TRY IT:
Copy out every entry precisely.

RECORDS FOR THIS EXERCISE section start

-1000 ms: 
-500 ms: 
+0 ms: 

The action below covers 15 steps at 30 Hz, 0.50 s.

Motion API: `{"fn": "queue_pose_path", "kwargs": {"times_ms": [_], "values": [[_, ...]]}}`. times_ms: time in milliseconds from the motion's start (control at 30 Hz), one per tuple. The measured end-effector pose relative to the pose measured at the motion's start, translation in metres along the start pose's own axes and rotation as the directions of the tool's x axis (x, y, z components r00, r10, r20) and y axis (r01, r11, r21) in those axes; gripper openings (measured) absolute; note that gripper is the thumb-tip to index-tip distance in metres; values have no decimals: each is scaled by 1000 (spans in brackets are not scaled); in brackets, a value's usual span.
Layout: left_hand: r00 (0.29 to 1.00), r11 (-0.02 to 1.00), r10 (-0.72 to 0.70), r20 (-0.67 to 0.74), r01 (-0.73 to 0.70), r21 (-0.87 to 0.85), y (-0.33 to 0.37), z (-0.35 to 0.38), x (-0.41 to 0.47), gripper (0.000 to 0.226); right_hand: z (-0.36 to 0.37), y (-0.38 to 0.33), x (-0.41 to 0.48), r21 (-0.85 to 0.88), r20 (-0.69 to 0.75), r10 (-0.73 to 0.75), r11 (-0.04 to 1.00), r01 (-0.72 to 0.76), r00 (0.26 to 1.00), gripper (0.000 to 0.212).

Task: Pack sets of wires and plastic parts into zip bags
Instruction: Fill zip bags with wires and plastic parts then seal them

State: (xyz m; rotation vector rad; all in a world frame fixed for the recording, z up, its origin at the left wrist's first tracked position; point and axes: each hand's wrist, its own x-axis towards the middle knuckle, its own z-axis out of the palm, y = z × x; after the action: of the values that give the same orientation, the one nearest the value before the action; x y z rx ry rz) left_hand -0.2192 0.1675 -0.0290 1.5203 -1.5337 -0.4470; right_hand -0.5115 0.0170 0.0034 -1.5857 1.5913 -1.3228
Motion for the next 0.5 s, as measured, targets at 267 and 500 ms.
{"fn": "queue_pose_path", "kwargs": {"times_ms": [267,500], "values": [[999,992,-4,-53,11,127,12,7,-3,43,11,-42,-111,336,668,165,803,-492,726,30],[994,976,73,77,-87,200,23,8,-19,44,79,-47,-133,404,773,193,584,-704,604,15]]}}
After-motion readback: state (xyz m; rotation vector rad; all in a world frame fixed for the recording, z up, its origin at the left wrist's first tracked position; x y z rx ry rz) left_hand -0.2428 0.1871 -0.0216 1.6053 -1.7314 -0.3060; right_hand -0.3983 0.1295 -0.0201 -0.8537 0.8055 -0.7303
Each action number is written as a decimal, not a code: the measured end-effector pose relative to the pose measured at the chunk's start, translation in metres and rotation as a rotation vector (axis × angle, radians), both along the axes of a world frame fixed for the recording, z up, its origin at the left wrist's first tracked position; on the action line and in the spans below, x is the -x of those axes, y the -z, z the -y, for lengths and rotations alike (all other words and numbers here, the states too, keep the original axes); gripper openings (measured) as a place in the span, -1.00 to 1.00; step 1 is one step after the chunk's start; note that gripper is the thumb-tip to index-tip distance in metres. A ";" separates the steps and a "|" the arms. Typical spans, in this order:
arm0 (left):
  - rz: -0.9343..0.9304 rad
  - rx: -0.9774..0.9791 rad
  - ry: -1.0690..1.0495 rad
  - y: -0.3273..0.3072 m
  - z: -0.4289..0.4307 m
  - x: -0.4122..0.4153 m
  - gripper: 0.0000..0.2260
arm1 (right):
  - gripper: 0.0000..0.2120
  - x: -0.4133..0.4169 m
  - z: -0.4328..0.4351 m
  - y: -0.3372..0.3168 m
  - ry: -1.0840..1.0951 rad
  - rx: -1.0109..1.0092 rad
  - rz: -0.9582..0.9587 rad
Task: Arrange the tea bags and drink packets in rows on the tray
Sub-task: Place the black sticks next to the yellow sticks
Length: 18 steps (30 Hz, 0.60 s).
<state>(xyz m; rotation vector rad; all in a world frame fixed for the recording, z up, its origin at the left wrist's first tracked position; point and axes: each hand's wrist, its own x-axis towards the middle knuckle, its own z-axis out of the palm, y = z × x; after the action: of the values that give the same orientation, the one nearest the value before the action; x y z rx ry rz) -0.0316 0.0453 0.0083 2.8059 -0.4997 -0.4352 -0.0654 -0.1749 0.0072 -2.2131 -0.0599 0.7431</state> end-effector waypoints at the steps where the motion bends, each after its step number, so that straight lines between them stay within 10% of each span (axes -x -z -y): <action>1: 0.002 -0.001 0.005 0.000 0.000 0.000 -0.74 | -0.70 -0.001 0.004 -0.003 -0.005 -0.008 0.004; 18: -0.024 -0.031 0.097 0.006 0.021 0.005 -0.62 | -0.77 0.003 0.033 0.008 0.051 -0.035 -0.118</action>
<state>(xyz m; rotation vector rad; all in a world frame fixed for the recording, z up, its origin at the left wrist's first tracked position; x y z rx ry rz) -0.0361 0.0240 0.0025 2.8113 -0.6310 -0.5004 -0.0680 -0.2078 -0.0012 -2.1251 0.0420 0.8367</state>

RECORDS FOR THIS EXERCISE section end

SOLUTION FOR THIS PROBLEM:
-1000 ms: 
-500 ms: 
+0 ms: 

The action below covers 15 steps at 30 Hz, 0.50 s.

Motion API: `{"fn": "queue_pose_path", "kwargs": {"times_ms": [_], "values": [[_, ...]]}}`. times_ms: time in milliseconds from the motion's start (control at 30 Hz), one per tuple. The measured end-effector pose relative to the pose measured at the motion's start, translation in metres along the start pose's own axes and rotation as the directions of the tool's x axis (x, y, z components r00, r10, r20) and y axis (r01, r11, r21) in those axes; gripper openings (measured) absolute; note that gripper is the thumb-tip to index-tip distance in metres; values have no decimals: each is scaled by 1000 (spans in brackets are not scaled); in brackets, a value's usual span.
Layout: left_hand: r00 (0.29 to 1.00), r11 (-0.02 to 1.00), r10 (-0.72 to 0.70), r20 (-0.67 to 0.74), r01 (-0.73 to 0.70), r21 (-0.87 to 0.85), y (-0.33 to 0.37), z (-0.35 to 0.38), x (-0.41 to 0.47), gripper (0.000 to 0.226); right_hand: z (-0.36 to 0.37), y (-0.38 to 0.33), x (-0.41 to 0.48), r21 (-0.85 to 0.88), r20 (-0.69 to 0.75), r10 (-0.73 to 0.75), r11 (-0.04 to 1.00), r01 (-0.72 to 0.76), r00 (0.26 to 1.00), gripper (0.000 to 0.212).

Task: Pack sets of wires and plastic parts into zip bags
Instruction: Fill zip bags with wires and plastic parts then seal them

State: (xyz m; rotation vector rad; all in a world frame fixed for the recording, z up, its origin at the left wrist's first tracked position; point and axes: each hand's wrist, its own x-axis towards the middle knuckle, its own z-axis out of the palm, y = z × x; after the action: of the values that give the same orientation, the one nearest the value before the action; x y z rx ry rz) left_hand -0.2192 0.1675 -0.0290 1.5203 -1.5337 -0.4470; right_hand -0.5115 0.0170 0.0034 -1.5857 1.5913 -1.3228
Motion for the next 0.5 s, as measured, targets at 267 and 500 ms.
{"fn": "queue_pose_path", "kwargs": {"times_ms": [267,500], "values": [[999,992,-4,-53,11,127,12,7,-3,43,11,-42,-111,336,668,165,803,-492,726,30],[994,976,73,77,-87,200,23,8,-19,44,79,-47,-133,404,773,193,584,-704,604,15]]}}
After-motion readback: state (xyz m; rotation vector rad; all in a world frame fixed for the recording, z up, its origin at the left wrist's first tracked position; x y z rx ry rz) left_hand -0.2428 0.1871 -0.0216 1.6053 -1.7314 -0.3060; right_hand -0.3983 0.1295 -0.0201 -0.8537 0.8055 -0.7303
Each action number is written as a decimal, not a code: the measured end-effector pose relative to the pose measured at the chunk's start, translation in metres and rotation as a rotation vector (axis × angle, radians), both along the axes of a world frame fixed for the recording, z up, its origin at the left wrist's first tracked position; on the action line and in the spans below, x is the -x of those axes, y the -z, z the -y, for lengths and rotations alike (all other words and numbers here, the states too, keep the original axes); gripper openings (measured) as a place in the span, -1.00 to 1.00; step 1 is one step after the chunk's start; note that gripper is the thumb-tip to index-tip distance in metres. A ";" separates the steps and a "|" the arms. Typical spans, in this order:
arm0 (left):
  - rz: -0.9343..0.9304 rad
  - rx: -0.9774..0.9791 rad
  - ry: -1.0690..1.0495 rad
  - y: -0.3273..0.3072 m
  - z: -0.4289..0.4307 m
  - x: -0.4122..0.4153 m
  - gripper: 0.0000..0.2260
arm1 (right):
  - gripper: 0.0000..0.2120
  - x: -0.4133..0.4169 m
  - z: -0.4328..0.4351 m
  - y: -0.3372..0.3168 m
  - ry: -1.0840..1.0951 rad
  - rx: -1.0109..1.0092 rad
  - rz: -0.9582..0.9587 rad
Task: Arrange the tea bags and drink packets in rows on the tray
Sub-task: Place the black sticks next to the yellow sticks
Length: 18 steps (30 Hz, 0.60 s).
<state>(xyz m; rotation vector rad; all in a world frame fixed for the recording, z up, its origin at the left wrist's first tracked position; point and axes: each hand's wrist, its own x-axis towards the middle knuckle, its own z-axis out of the palm, y = z × x; after the action: of the values that give the same orientation, the one nearest the value before the action; x y z rx ry rz) -0.0316 0.0453 0.0083 2.8059 -0.4997 -0.4352 -0.0654 -0.1749 0.0072 -2.2131 -0.0599 0.7431</state> end-effector waypoints at the steps where the motion bends, each after its step number, so that straight lines between them stay within 10% of each span (axes -x -z -y): <action>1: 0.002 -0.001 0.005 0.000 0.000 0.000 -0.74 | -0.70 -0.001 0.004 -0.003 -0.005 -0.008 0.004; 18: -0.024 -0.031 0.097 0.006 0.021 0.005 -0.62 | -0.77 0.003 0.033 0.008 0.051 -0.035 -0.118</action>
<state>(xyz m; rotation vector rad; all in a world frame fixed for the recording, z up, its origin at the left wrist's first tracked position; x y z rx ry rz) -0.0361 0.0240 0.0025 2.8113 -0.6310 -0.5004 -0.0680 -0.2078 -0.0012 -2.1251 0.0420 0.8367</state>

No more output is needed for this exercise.